In reply to CaryTheLabelGuy, Aug 9, 2012

CaryTheLabelGuy wrote:

ne beginner wrote:

There's a gag order on this topic, and engaging in any kind of discussion on it could get the Nikon person in trouble.

Do you know for a FACT that this is the case?

Yes I have the memo .... are you serious? Do you still believe in Santa? Perhaps you think the name they use when they answer is really theirs? Or that the supervisor they transferred you too is not really just another CS rep sitting in the next cube?

For any company even a fraction of the size of Nikon, the people that answer the phone in any customer service capacity are scripted in their responses. They are trained on what to say, what not to say, and how to handle irate customers. They receive regular instructions on how to answer questions, particularly on new topics that are popping up.

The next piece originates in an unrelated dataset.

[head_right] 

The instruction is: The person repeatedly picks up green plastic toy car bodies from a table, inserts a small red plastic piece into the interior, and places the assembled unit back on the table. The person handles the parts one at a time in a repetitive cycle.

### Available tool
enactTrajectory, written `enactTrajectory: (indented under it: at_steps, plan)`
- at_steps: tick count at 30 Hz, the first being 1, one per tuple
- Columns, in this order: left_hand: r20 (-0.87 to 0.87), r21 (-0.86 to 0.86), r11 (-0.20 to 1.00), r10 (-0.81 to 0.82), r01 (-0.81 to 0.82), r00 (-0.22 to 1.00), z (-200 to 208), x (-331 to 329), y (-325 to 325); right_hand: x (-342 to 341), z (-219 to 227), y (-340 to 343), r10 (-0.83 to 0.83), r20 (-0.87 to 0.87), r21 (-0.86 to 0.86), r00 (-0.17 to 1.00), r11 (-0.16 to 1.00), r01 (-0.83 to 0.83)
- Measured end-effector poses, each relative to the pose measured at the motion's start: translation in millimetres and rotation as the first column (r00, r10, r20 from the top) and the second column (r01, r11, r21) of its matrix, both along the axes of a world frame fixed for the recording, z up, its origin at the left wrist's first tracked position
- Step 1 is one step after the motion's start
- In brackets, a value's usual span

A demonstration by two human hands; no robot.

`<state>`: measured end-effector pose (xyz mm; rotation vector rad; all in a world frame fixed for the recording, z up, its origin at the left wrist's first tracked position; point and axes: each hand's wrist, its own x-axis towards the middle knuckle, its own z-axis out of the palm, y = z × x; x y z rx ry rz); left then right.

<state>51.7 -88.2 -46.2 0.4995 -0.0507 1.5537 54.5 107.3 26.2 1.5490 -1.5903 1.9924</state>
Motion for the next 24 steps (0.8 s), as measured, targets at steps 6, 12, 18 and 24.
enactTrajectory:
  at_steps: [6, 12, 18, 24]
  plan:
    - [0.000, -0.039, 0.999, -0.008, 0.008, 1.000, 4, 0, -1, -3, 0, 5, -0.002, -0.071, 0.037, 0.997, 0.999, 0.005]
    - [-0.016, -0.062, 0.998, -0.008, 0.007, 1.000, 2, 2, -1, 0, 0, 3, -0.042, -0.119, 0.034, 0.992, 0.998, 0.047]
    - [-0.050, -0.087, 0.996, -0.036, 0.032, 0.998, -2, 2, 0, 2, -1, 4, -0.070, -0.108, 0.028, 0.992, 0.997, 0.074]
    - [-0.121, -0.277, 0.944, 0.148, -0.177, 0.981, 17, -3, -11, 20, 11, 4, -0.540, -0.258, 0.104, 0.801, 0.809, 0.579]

Their responses are crafted to sooth the caller while at the same time avoiding any liability. "I'm sorry you are having that problem" is not an acceptance that your problem is caused by the product.

CR reps immediately pass along to management questions that new or different, and management comes up with approved responses very quickly.

While you are talking to them, they are listening for cue words so they can classify your call into established buckets. Once they do that, they follow the procedure for that topic. If your call does not fit a bucket, ie a new question, there is a bucket for that, like "new questions", and a procedure to follow.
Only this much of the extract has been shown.